DENVER — If a whole week of unusually warm weather right before Christmas triggers some wintery alarms in your subconscious – well your predictions are probably correct.
It’s nothing personal, that’s just how weather patterns usually work.
Starting Friday, a ridge of high pressure will start to build over the western U.S. and it is forecast to last until at least Dec. 21. That means no major weather disturbances will be possible in Colorado during that time.
But when that ridge comes crashing down, that will likely open the door for some big winter storms to roll through. Probably three or four of them in the last week of December.

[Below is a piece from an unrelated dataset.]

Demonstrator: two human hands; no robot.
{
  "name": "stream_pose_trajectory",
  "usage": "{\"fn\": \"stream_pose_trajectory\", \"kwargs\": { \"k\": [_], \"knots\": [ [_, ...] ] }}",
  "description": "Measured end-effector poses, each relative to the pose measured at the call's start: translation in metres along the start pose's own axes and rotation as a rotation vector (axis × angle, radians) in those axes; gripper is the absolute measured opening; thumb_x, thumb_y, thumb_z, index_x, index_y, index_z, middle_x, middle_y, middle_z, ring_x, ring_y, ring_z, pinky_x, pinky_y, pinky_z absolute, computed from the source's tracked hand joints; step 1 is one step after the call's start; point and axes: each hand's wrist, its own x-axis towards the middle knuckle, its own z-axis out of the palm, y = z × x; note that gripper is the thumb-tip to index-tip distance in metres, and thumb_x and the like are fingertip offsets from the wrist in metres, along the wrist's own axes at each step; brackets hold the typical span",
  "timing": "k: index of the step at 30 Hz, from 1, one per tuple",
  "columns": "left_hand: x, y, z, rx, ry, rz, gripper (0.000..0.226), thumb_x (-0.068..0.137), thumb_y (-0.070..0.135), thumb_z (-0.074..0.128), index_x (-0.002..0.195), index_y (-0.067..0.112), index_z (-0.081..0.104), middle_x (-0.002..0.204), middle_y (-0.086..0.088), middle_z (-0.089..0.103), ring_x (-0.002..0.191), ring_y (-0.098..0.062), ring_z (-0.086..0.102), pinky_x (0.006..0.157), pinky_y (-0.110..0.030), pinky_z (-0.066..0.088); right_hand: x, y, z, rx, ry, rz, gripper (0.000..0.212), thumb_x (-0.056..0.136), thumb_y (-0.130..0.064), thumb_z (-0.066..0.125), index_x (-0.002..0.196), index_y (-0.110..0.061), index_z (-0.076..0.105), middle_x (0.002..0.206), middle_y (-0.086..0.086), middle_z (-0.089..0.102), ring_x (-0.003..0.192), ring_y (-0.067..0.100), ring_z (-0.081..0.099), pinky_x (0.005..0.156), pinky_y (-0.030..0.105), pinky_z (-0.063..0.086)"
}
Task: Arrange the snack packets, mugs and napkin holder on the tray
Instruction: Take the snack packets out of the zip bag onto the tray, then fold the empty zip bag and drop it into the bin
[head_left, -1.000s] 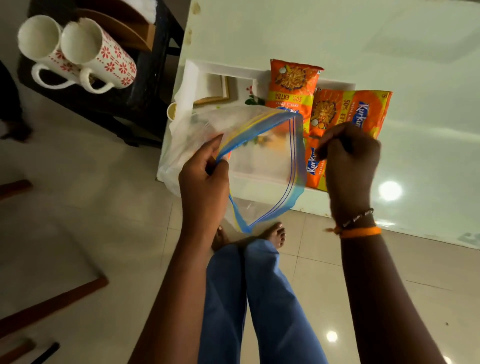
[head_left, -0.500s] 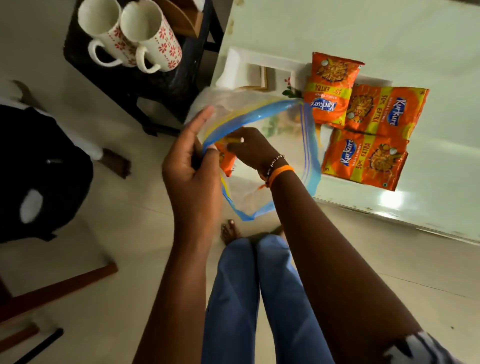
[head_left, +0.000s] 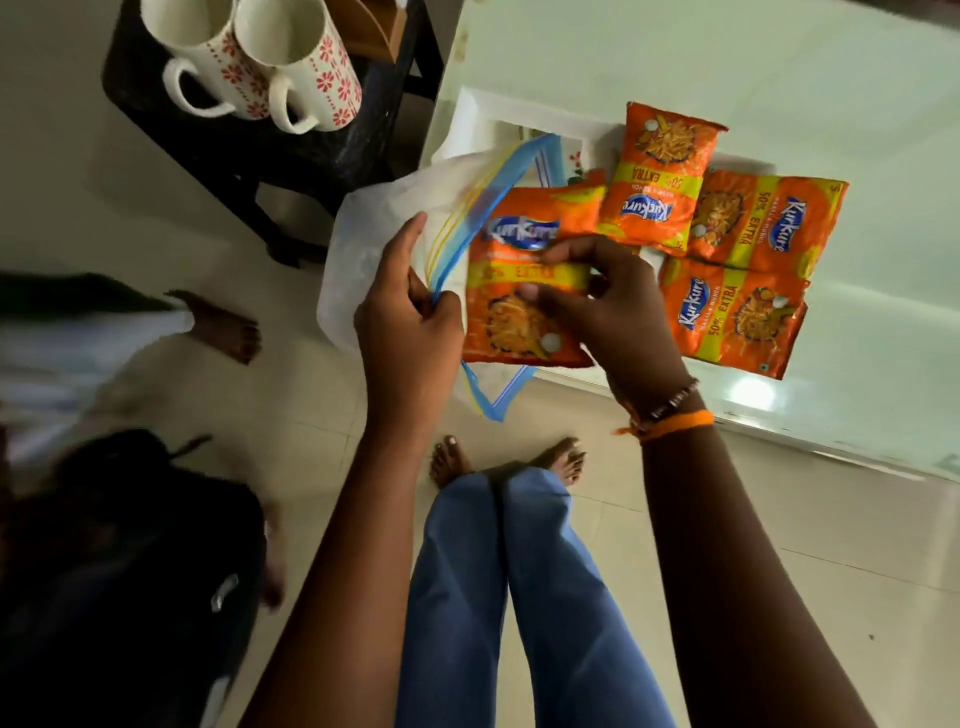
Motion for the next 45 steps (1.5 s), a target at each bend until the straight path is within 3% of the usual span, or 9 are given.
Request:
{"fn": "stream_pose_trajectory", "kwargs": {
  "k": [7, 14, 19, 23, 30, 33, 36, 40, 45],
  "knots": [
    [0.004, -0.003, 0.014, 0.047, -0.015, -0.002, 0.059, 0.076, -0.005, 0.048, 0.130, 0.018, 0.050, 0.056, 0.009, 0.032, 0.049, 0.000, 0.041, 0.058, -0.004, 0.037, -0.020, 0.039, -0.072, 0.412, 0.247, 0.132, 0.024, 0.083, -0.004, 0.061, 0.084, -0.026, 0.051, 0.103, -0.003, 0.060, 0.085, 0.014, 0.064, 0.067, 0.037, 0.055],
    [0.003, -0.009, 0.019, 0.068, -0.052, 0.005, 0.059, 0.077, -0.004, 0.048, 0.131, 0.020, 0.049, 0.057, 0.009, 0.033, 0.050, -0.002, 0.041, 0.059, -0.008, 0.039, 0.031, 0.080, -0.066, 0.154, 0.206, 0.240, 0.034, 0.083, 0.001, 0.059, 0.089, -0.028, 0.043, 0.126, 0.013, 0.049, 0.082, 0.019, 0.057, 0.048, 0.018, 0.053],
    [0.001, -0.010, 0.023, 0.068, -0.099, -0.029, 0.062, 0.078, -0.004, 0.049, 0.135, 0.022, 0.045, 0.058, 0.007, 0.034, 0.051, -0.004, 0.040, 0.066, -0.021, 0.043, 0.054, 0.100, -0.057, -0.162, 0.214, 0.264, 0.036, 0.082, 0.002, 0.055, 0.116, -0.007, 0.050, 0.132, 0.021, 0.049, 0.107, 0.035, 0.055, 0.088, 0.041, 0.051],
    [0.000, -0.012, 0.027, 0.030, -0.163, -0.059, 0.067, 0.078, -0.003, 0.051, 0.138, 0.025, 0.039, 0.059, 0.008, 0.033, 0.050, -0.004, 0.039, 0.065, -0.023, 0.045, 0.015, 0.095, -0.051, -0.536, 0.433, 0.041, 0.037, 0.076, 0.012, 0.053, 0.110, 0.000, 0.058, 0.127, 0.022, 0.049, 0.117, 0.034, 0.049, 0.084, 0.014, 0.034],
    [-0.006, -0.012, 0.037, 0.010, -0.341, -0.137, 0.081, 0.078, 0.004, 0.056, 0.145, 0.032, 0.018, 0.062, 0.006, 0.037, 0.057, -0.014, 0.052, 0.068, -0.027, 0.055, -0.055, 0.095, 0.018, 0.173, -0.211, 0.321, 0.064, 0.073, 0.008, 0.069, 0.131, -0.002, 0.043, 0.137, 0.018, 0.049, 0.120, 0.022, 0.051, 0.098, 0.026, 0.049],
    [-0.011, -0.011, 0.041, -0.078, -0.426, -0.191, 0.088, 0.080, 0.011, 0.062, 0.145, 0.035, 0.009, 0.069, 0.004, 0.047, 0.071, -0.026, 0.064, 0.081, -0.042, 0.057, -0.057, 0.090, 0.052, 0.506, -0.004, 0.291, 0.056, 0.078, 0.003, 0.065, 0.130, -0.005, 0.045, 0.129, 0.018, 0.055, 0.120, 0.031, 0.050, 0.108, 0.054, 0.038],
    [-0.005, -0.012, 0.042, -0.171, -0.444, -0.209, 0.082, 0.084, 0.022, 0.064, 0.146, 0.030, 0.011, 0.078, 0.008, 0.054, 0.068, -0.008, 0.064, 0.077, -0.037, 0.056, -0.041, 0.083, 0.051, 0.705, 0.226, 0.286, 0.023, 0.089, -0.010, 0.053, 0.111, -0.014, 0.060, 0.110, 0.011, 0.064, 0.107, 0.022, 0.058, 0.098, 0.043, 0.046],
    [0.029, -0.020, 0.025, -0.040, -0.161, -0.096, 0.058, 0.086, 0.018, 0.061, 0.139, 0.017, 0.035, 0.095, 0.006, 0.056, 0.080, -0.002, 0.057, 0.076, -0.016, 0.047, -0.022, 0.084, 0.006, 0.768, 0.070, 0.211, 0.022, 0.091, -0.012, 0.045, 0.107, -0.010, 0.060, 0.104, 0.006, 0.068, 0.100, 0.020, 0.065, 0.076, 0.019, 0.051],
    [0.062, -0.048, 0.004, 0.238, -0.218, -0.211, 0.089, 0.075, 0.039, 0.072, 0.146, 0.018, 0.021, 0.147, -0.007, 0.036, 0.133, -0.022, 0.038, 0.110, -0.040, 0.034, -0.009, 0.077, -0.050, 0.725, -0.132, 0.178, 0.026, 0.091, -0.012, 0.039, 0.079, -0.017, 0.062, 0.076, -0.004, 0.071, 0.084, 0.015, 0.063, 0.084, 0.031, 0.044]
  ]
}}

There’s no way to tell yet if any of them will hit the Front Range but it does greatly increase the chances for a white Christmas.
On average, Denver gets a white Christmas, which is defined by snow accumulation on Christmas Eve or Christmas Day, about 25% of the time or about once every four years.

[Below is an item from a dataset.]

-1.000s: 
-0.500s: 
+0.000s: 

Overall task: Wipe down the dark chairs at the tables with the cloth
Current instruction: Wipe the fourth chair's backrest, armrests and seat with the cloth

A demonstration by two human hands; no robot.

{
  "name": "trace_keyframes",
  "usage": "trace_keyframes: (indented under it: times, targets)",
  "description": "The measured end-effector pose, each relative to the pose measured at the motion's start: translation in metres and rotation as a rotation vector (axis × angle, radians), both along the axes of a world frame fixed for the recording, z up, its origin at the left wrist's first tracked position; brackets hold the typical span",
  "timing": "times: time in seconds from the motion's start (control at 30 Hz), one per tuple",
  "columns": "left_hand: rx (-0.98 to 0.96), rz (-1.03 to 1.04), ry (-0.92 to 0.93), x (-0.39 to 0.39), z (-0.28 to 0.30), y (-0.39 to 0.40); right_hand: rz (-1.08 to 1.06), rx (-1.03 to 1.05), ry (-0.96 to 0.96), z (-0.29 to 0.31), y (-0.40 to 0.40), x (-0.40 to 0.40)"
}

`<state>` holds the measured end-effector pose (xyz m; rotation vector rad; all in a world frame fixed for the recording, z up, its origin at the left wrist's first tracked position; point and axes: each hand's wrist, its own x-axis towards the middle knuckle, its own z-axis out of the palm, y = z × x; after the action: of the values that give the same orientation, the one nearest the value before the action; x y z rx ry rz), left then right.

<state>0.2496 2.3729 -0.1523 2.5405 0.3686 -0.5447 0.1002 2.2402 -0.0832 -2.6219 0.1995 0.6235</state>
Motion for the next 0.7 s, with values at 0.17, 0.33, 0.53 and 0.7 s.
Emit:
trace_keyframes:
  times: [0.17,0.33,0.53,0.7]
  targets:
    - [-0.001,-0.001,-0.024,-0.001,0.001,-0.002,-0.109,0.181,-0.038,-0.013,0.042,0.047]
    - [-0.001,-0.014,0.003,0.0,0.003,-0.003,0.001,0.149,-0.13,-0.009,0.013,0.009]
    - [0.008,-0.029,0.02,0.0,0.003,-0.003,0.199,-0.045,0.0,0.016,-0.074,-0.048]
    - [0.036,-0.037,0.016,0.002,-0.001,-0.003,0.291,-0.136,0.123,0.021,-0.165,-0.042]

But there hasn’t been a white Christmas in seven years.
Big snowstorms are not too frequent in Denver and Christmas is no exception. There's only been two storms that have dropped more than 6 inches of snow on the Mile High City over the last 41 years, and only four in the last 141 years.
The biggest Christmas storm in Denver's history happened in 1982. The city got about two feet of snow on Christmas Eve that year. The official measurement was 23.8 inches.
Oh and for the record, it was freakishly warm right before that storm. It hit 69 degrees on Dec. 17 and it was 62 on Dec. 21, Altogether Denver was warmer than 50-degrees in seven of the eight days leading up to Christmas that year.